Rhetoric aside, JUSTICE JACKSON’s position is difficult to pin down. She might be arguing that universal injunctions are appropriate—even required—whenever the defendant is part of the Executive Branch. See, e.g., post, at 3, 10–12, 16–18. If so, her position goes far beyond the mainstream defense of universal injunctions. See, e.g., Frost, 93 N. Y. U. L. Rev., at 1069 (“Nationwide injunctions come with significant costs and should never be the default remedy in cases challenging federal executive action”). As best we can tell, though, her argument is more extreme still, because its logic does not depend on the entry of a universal injunction: JUSTICE JACKSON appears to believe that the reasoning behind any court order demands “universal adherence,” at least where the Executive is concerned. Post, at 2 (dissenting opinion). In her law-declaring vision of the judicial function, a district court’s opinion is not just persuasive, but has the legal force of a judgment. But see Haaland v. Brackeen, 599 U. S. 255, 294 (2023) (“It is a federal court’s judgment, not its opinion, that remedies an injury”). Once a single district court deems executive conduct unlawful, it has stated what the law requires. And the Executive must conform to that view, ceasing its enforcement of the law against anyone, anywhere.
id. at 22–23

The highlighted phrase indicates that this is not just Justice Barrett with this opinion of Jackson, it is all the Justices that signed on to the majority opinion. There is no mistaking this for anything than what it is. The majority is calling out Jackson as being unqualified to sit on the court.

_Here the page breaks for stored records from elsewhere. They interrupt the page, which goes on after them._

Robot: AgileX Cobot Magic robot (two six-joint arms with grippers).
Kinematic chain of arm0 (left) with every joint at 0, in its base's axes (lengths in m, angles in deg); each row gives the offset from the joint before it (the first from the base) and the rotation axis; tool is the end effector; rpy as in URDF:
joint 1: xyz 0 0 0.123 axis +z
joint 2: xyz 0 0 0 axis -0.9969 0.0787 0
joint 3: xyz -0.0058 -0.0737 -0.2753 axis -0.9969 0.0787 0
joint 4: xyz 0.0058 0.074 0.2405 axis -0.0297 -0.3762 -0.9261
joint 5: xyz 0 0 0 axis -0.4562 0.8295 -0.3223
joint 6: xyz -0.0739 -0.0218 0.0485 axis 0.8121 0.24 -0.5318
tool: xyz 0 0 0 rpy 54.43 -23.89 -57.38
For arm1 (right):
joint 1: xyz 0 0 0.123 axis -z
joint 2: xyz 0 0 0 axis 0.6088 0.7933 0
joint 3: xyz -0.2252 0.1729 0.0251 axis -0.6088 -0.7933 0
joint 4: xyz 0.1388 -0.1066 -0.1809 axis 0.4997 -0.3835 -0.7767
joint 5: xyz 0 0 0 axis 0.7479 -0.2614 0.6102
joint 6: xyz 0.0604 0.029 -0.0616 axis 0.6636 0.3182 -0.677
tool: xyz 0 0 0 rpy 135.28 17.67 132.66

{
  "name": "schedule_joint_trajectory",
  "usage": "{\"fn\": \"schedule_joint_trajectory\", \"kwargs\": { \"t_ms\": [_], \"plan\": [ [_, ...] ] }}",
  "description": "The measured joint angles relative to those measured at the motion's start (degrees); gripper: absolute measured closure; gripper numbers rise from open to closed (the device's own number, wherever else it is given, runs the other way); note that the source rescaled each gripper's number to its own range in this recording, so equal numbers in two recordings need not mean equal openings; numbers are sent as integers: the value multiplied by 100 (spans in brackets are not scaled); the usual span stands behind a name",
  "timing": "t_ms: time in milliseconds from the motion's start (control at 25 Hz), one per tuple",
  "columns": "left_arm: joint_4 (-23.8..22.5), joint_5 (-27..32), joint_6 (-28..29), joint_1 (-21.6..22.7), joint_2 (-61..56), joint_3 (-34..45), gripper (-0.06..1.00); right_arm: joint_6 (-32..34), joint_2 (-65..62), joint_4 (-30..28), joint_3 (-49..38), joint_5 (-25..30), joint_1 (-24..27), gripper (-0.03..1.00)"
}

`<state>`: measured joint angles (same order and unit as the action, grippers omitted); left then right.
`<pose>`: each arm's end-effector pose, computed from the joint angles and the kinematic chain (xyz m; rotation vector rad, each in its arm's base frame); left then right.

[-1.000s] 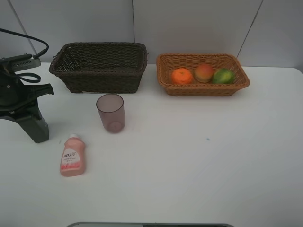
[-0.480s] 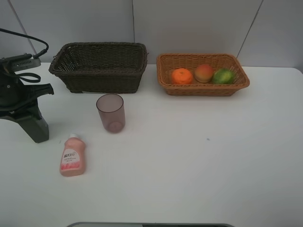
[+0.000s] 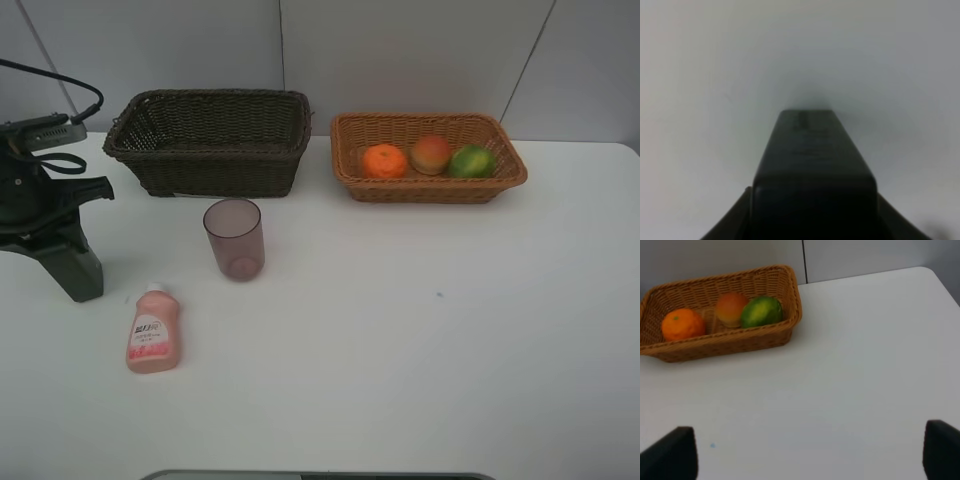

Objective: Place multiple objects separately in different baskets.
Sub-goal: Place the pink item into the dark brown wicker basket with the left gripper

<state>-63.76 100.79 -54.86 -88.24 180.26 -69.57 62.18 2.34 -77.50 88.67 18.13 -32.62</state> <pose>0.2961 -0.0098 0.1554 -0.5575 2.8345 -0.0176 -0.0089 -0.0018 0.2837 0.1551 2.0084 -0.0502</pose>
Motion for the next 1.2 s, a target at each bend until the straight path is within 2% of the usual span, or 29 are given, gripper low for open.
{"fn": "schedule_joint_trajectory", "kwargs": {
  "t_ms": [160,480,640,840,1120,1200],
  "plan": [
    [6,426,-172,0,-35,-440,51,0,0,0,0,0,0,-3],
    [225,1525,-1255,0,-230,-1891,51,0,0,0,0,0,0,-3],
    [436,1836,-1663,0,-230,-2599,51,0,0,0,0,0,0,-3],
    [757,1777,-2236,-165,-220,-3145,51,0,0,0,0,0,0,-3],
    [832,1260,-2654,-728,413,-3666,51,0,0,0,0,0,0,-3],
    [716,946,-2685,-848,606,-3771,51,0,0,0,0,0,0,-3]
  ]
}}
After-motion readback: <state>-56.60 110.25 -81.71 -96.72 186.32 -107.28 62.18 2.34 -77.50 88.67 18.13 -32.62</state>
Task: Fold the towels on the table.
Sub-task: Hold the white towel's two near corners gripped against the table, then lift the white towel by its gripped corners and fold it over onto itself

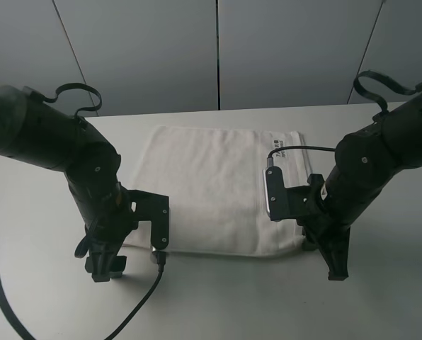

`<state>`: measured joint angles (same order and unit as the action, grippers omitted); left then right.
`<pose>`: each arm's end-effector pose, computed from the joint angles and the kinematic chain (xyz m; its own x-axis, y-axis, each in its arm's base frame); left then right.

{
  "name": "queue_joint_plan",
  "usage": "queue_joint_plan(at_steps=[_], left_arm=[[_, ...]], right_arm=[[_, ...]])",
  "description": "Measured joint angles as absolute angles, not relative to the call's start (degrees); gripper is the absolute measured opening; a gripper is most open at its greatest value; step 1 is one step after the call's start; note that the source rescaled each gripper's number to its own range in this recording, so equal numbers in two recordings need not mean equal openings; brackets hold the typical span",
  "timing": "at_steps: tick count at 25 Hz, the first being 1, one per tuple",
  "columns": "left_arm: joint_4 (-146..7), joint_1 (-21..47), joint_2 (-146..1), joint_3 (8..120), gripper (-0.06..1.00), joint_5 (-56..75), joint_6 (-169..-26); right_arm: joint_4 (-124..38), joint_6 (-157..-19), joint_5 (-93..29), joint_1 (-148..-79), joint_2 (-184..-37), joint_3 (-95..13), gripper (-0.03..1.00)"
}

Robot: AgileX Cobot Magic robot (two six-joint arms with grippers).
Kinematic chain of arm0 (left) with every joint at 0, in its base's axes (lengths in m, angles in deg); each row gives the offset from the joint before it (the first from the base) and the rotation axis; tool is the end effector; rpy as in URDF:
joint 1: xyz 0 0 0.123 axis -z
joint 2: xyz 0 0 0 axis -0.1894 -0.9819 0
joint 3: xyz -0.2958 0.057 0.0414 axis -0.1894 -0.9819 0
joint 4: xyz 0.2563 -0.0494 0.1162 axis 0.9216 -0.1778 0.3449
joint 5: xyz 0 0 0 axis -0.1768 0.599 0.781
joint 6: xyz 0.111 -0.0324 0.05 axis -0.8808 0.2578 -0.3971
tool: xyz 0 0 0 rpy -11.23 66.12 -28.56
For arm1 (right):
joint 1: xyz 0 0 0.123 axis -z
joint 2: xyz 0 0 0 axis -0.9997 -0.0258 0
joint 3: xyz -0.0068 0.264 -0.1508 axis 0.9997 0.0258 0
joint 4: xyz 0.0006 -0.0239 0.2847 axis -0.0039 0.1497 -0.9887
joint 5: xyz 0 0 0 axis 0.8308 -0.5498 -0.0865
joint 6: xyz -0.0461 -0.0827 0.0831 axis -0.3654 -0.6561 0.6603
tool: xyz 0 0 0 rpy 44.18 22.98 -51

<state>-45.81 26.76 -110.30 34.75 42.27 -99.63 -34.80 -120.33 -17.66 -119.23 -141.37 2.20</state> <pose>0.2602 -0.1837 0.0422 -0.1306 0.9872 0.0914 0.9902 0.1253 0.0615 0.2330 0.1379 0.0367 -0.0656 -0.9972 -0.0371 -0.9959 0.0677 -0.0600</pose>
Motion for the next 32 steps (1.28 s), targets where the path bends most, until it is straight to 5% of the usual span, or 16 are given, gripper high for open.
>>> queue_joint_plan(at_steps=[8,10,16,18,32], left_arm=[[-45.81,26.76,-110.3,34.75,0.96,42.05,-99.63],[-45.6,26.76,-110.3,34.87,0.84,41.52,-99.42],[-44.06,26.76,-110.3,34.87,0.15,38.83,-98.27],[-42.85,26.76,-110.3,34.87,0.02,37.72,-95.63],[-41.79,26.76,-110.0,34.87,0.0,38.38,-89.02]], right_arm=[[-35.88,-118.1,-17.66,-119.23,-141.37,2.2,0.0],[-35.88,-116.83,-17.66,-119.23,-141.37,2.2,0.0],[-38.19,-115.63,-17.66,-119.23,-141.37,2.2,0.0],[-39.18,-115.6,-17.66,-119.23,-141.37,2.2,0.0],[-42.35,-115.45,-13.5,-119.23,-141.23,0.78,0.0]])
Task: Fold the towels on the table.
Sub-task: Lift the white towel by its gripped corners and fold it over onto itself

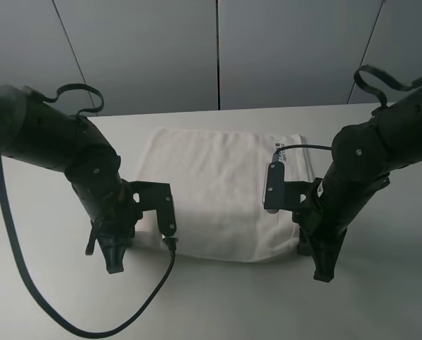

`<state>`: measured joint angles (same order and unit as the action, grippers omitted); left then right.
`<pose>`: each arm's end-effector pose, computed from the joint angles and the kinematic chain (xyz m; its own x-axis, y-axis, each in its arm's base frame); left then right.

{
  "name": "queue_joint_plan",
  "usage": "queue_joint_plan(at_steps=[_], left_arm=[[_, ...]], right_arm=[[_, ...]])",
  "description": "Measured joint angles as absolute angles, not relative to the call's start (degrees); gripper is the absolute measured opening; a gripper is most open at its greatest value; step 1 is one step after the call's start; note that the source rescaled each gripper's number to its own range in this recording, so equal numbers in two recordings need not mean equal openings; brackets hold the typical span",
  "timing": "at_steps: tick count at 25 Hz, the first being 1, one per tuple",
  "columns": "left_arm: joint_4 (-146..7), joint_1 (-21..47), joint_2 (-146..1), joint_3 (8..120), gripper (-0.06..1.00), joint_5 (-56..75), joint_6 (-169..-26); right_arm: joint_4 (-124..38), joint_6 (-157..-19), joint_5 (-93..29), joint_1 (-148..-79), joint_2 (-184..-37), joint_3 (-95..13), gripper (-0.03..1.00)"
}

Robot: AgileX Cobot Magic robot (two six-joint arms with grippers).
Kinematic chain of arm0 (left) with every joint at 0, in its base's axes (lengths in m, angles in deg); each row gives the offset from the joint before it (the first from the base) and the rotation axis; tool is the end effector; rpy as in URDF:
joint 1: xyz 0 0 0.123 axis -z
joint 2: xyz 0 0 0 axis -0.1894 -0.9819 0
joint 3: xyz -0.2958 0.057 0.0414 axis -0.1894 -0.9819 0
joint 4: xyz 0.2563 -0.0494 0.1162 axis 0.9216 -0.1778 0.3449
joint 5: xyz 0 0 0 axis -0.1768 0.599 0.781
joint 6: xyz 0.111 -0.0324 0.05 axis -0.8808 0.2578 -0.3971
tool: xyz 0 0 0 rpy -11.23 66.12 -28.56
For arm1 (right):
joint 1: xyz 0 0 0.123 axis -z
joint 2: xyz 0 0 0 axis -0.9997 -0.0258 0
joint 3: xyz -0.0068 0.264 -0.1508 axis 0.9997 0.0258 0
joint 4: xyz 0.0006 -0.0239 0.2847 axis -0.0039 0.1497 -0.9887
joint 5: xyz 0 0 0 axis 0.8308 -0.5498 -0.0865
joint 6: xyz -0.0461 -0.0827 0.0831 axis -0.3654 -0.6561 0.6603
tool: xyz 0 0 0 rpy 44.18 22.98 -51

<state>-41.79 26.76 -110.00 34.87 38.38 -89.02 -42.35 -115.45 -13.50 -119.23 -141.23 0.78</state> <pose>0.2705 -0.1875 0.0449 -0.2518 0.9671 0.0354 0.9591 0.2445 0.1429 0.2296 0.1448 0.0411 -0.2648 -0.9624 -0.0603 -0.9643 0.2639 0.0219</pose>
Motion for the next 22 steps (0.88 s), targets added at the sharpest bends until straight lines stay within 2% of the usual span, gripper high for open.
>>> queue_joint_plan(at_steps=[7,15,22], left_arm=[[-44.87,27.5,-106.78,34.77,0.0,43.92,-89.02],[-50.51,27.5,-100.51,34.77,0.0,47.0,-88.91],[-51.39,27.5,-93.81,34.67,0.0,46.03,-81.13]], right_arm=[[-44.92,-115.45,-1.68,-119.31,-135.4,0.67,0.0],[-51.61,-115.27,3.93,-119.31,-126.32,0.67,0.0],[-53.75,-102.58,5.11,-119.31,-123.45,0.78,0.0]])
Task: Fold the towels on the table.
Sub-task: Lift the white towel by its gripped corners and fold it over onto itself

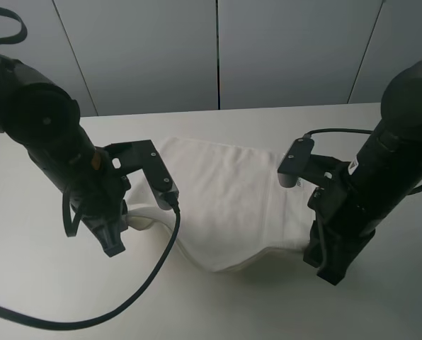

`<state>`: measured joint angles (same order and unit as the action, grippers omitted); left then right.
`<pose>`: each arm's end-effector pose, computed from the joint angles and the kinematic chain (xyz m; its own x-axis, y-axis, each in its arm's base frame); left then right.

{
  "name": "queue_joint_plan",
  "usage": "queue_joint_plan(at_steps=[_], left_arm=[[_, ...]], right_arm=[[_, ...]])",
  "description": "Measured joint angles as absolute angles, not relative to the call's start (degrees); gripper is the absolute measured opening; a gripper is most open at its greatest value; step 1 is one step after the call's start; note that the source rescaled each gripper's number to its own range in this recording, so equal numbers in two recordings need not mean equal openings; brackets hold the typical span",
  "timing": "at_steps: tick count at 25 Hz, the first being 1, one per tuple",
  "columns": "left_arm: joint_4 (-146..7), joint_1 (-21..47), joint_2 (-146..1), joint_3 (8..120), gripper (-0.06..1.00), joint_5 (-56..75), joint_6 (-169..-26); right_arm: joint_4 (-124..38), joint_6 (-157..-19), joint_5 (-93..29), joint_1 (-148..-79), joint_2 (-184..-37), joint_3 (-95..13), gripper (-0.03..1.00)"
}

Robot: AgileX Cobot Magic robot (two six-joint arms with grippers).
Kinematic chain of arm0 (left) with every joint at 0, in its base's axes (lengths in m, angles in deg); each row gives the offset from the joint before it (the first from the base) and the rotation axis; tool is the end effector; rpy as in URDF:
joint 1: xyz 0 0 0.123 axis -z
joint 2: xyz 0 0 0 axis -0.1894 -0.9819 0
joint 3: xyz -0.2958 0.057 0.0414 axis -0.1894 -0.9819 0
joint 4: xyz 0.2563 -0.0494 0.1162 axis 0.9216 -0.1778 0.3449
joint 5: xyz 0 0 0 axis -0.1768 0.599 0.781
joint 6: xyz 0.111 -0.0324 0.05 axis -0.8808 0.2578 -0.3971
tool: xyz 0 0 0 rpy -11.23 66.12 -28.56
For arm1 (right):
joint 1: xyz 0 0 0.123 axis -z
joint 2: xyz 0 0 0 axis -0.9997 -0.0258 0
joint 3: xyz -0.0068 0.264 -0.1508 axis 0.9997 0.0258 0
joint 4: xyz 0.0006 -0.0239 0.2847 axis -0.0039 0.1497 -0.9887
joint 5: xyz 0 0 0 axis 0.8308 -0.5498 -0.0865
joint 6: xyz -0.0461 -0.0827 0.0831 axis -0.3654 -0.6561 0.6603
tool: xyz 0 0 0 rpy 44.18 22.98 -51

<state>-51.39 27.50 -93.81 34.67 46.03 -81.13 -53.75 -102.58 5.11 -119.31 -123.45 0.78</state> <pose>0.2543 -0.1928 0.1329 -0.4888 0.8579 -0.1583 0.8527 0.5082 0.1213 0.1966 0.1509 0.1240 -0.5738 -0.8089 -0.1284 -0.8144 0.5469 0.1941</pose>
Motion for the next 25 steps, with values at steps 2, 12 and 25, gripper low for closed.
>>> queue_joint_plan(at_steps=[2,12,25], left_arm=[[-51.1,27.5,-92.29,34.67,0.0,44.74,-77.63],[-44.07,27.5,-89.83,34.67,0.0,41.54,-62.83],[-40.54,22.92,-89.83,34.67,0.0,32.71,-56.08]], right_arm=[[-52.73,-98.63,5.11,-119.31,-123.37,0.54,0.0],[-44.05,-79.3,5.43,-119.31,-122.27,-5.43,0.0],[-27.76,-61.76,4.3,-119.31,-121.62,-8.92,0.0]])
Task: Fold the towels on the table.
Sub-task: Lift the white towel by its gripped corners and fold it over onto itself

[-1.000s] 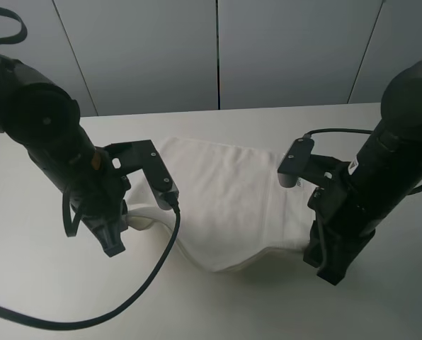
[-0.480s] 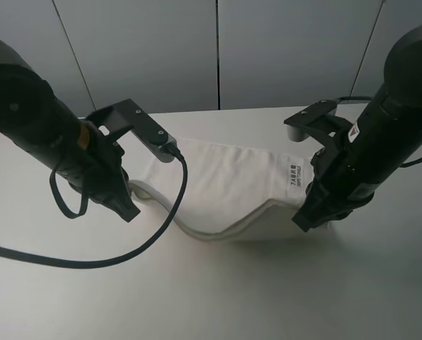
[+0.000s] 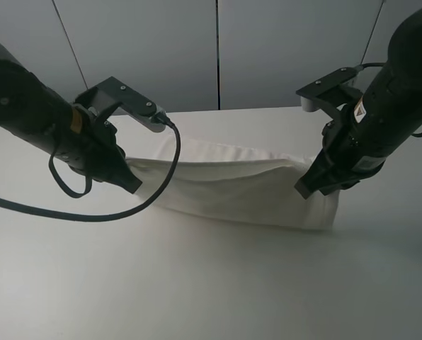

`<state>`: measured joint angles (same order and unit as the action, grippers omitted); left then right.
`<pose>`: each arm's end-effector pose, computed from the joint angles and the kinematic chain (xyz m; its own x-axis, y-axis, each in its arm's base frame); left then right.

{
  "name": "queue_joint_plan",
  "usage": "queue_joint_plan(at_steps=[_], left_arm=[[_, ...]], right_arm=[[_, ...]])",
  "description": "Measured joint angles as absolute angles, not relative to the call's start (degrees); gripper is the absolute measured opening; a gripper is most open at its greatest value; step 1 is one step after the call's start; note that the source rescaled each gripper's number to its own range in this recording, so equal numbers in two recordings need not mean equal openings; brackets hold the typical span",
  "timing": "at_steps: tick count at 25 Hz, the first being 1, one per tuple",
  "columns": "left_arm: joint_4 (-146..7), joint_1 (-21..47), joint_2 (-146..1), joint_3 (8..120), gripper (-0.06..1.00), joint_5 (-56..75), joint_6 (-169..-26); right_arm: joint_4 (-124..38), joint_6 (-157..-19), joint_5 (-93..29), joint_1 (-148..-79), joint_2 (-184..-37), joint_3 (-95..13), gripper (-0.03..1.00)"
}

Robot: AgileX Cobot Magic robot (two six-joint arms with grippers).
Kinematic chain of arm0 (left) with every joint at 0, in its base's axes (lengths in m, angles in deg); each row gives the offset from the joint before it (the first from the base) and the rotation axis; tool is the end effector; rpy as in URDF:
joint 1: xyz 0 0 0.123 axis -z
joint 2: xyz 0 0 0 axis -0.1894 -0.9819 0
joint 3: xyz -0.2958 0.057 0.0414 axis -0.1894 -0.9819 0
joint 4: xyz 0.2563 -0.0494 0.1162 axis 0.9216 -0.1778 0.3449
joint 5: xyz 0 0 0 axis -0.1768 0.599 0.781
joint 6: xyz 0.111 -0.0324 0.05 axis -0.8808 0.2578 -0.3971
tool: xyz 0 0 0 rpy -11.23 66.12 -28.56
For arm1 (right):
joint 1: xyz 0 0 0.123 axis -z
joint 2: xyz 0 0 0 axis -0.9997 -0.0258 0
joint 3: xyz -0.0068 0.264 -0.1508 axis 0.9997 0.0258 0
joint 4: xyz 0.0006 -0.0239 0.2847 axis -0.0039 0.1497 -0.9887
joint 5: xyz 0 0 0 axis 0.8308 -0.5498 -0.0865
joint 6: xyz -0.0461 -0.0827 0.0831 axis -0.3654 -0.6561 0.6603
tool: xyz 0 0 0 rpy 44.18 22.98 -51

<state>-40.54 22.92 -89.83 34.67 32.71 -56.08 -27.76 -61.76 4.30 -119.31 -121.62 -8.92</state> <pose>0.2958 -0.1797 0.1673 -0.6589 0.5872 -0.4702 0.5877 0.7920 0.1654 0.2569 0.1393 0.1729 -0.8212 -0.5242 -0.2254 -0.5162 0.8508 -0.0981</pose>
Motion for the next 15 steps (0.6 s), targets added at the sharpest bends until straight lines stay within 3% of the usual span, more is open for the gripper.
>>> queue_joint_plan(at_steps=[7,15], left_arm=[[-40.16,22.27,-89.83,34.67,0.0,23.86,-55.75],[-40.04,17.07,-89.94,34.67,0.0,16.94,-55.86]], right_arm=[[-20.29,-54.48,1.19,-119.31,-121.62,-8.92,0.0],[-12.88,-45.92,-4.08,-119.31,-121.62,-8.92,0.0]])
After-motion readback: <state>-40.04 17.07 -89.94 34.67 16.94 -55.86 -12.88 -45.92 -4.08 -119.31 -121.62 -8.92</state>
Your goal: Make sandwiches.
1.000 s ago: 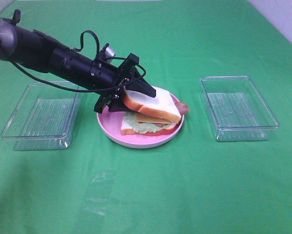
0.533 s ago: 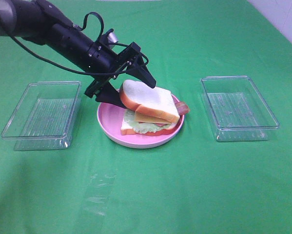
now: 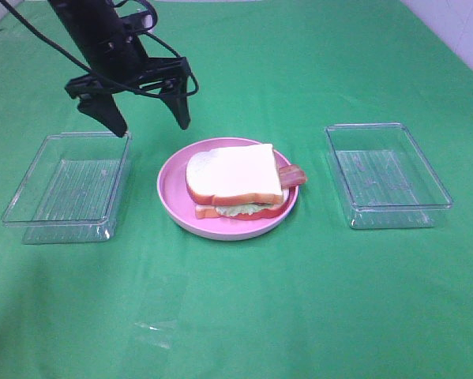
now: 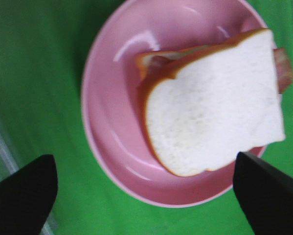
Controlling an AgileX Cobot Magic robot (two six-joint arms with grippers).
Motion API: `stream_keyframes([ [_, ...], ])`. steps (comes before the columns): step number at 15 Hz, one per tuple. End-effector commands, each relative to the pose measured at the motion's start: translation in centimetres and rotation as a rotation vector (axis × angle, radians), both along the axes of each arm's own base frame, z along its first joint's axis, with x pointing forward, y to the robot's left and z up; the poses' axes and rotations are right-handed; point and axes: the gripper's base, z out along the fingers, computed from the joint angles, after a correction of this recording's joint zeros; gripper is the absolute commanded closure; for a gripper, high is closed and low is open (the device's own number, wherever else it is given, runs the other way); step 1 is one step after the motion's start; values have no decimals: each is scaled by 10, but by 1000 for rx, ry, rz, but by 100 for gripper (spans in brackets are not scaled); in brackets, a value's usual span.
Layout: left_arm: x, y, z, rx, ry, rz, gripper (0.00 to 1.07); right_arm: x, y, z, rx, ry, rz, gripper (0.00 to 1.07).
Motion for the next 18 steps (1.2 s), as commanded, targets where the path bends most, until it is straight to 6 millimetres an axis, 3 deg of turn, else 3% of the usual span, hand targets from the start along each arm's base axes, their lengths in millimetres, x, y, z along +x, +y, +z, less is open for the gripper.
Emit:
stream_keyframes([
  [1,-14,18,22,160,15,-10,16,-4,0,-1,12,-29,-13,12],
  [4,-26,67,58,305,-72,27,17,-4,0,-1,12,-29,-13,12],
  [5,-32,104,61,304,-41,99,17,-4,0,-1,12,-29,-13,12],
  [8,-49,163,56,310,32,183,17,-4,0,-1,12,-29,-13,12],
  [10,-60,179,51,307,70,202,17,-4,0,-1,12,-29,-13,12],
  [11,-80,184,52,304,92,213,17,-4,0,-1,12,-29,-13,12],
  [12,-87,184,54,303,90,213,17,-4,0,-1,12,-29,-13,12],
  [16,-153,175,70,220,-26,211,17,-4,0,-1,12,-29,-13,12],
  [17,-202,170,73,179,-110,182,17,-4,0,-1,12,-29,-13,12],
  [18,-229,169,77,177,-173,178,17,-4,0,-1,12,-29,-13,12],
])
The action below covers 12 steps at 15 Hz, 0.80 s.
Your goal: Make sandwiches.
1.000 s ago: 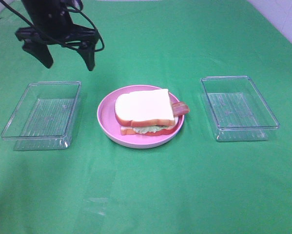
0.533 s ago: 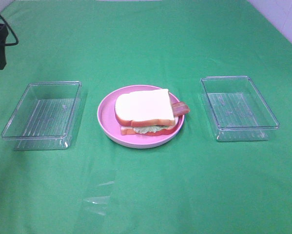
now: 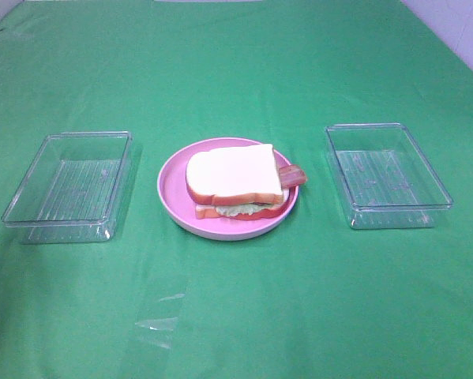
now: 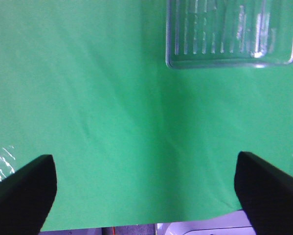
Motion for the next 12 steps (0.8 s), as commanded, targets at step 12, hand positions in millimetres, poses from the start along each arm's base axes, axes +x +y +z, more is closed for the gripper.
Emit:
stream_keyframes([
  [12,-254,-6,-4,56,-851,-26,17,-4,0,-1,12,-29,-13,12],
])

We will not dwell on JUSTICE JACKSON’s argument, which is at odds with more than two centuries’ worth of precedent, not to mention the Constitution itself. We observe only this: JUSTICE JACKSON decries an imperial Executive while embracing an imperial Judiciary.
id. at 23

There are dozens of articles out there talking about how the end to Universal Injunctions is good for this country. This case will end most of the legal battles against the Trump Administration.

The only reason these cases were being filed was to stop the Trump Administration from carrying out their actions. There have been no findings of merit in any of these cases. Merely inferior court judges saying they think the plaintiffs (bad guys) might win, and because it is so important, they are blocking the Administration.

Under normal circumstances, this would be a 3 to 10 year block on the Administration.

Now that the delay tactic is gone, there is no reason to file losing cases. The money will dry up, and these cases will just evaporate.

Conclusion

I have been disappointed that Amy hasn’t voted for cert in a number of Second Amendment cases. What I have noticed is that her arguments are clear and well-founded in our Nation’s history and traditions of regulations. She is doing the right thing, even if I don’t like the outcomes.

This case is still another “plain text, history, and tradition” result. This court has been standing firm in that belief.

When Kagan wrote the majority opinion in S&W v. Mexico, she referenced the plain text of the constitution, the plain text of the regulation, and the history and tradition of this Nation’s regulations.

I’m looking forward to a great Second Amendment opinion in the 2025 Term, likely released in June, 2026.


Comments

One response to “Trump v. CASA, Inc 606 U.S. ____(2025) No. 24A884”

  1. CBMTTek Avatar
    CBMTTek

    Your conclusion is exactly what I, and anyone else should, want.

    The justices must rule on the merits of the case, using relevant supporting precedents, case law, etc… Judicial activism is the antithesis of that.

    While I agree, some of the decisions Justice Barrett has supported do not make me happy, I cannot fault her reasons for taking that opinion. And, that makes me glad Trump nominated her, and put her on the Court.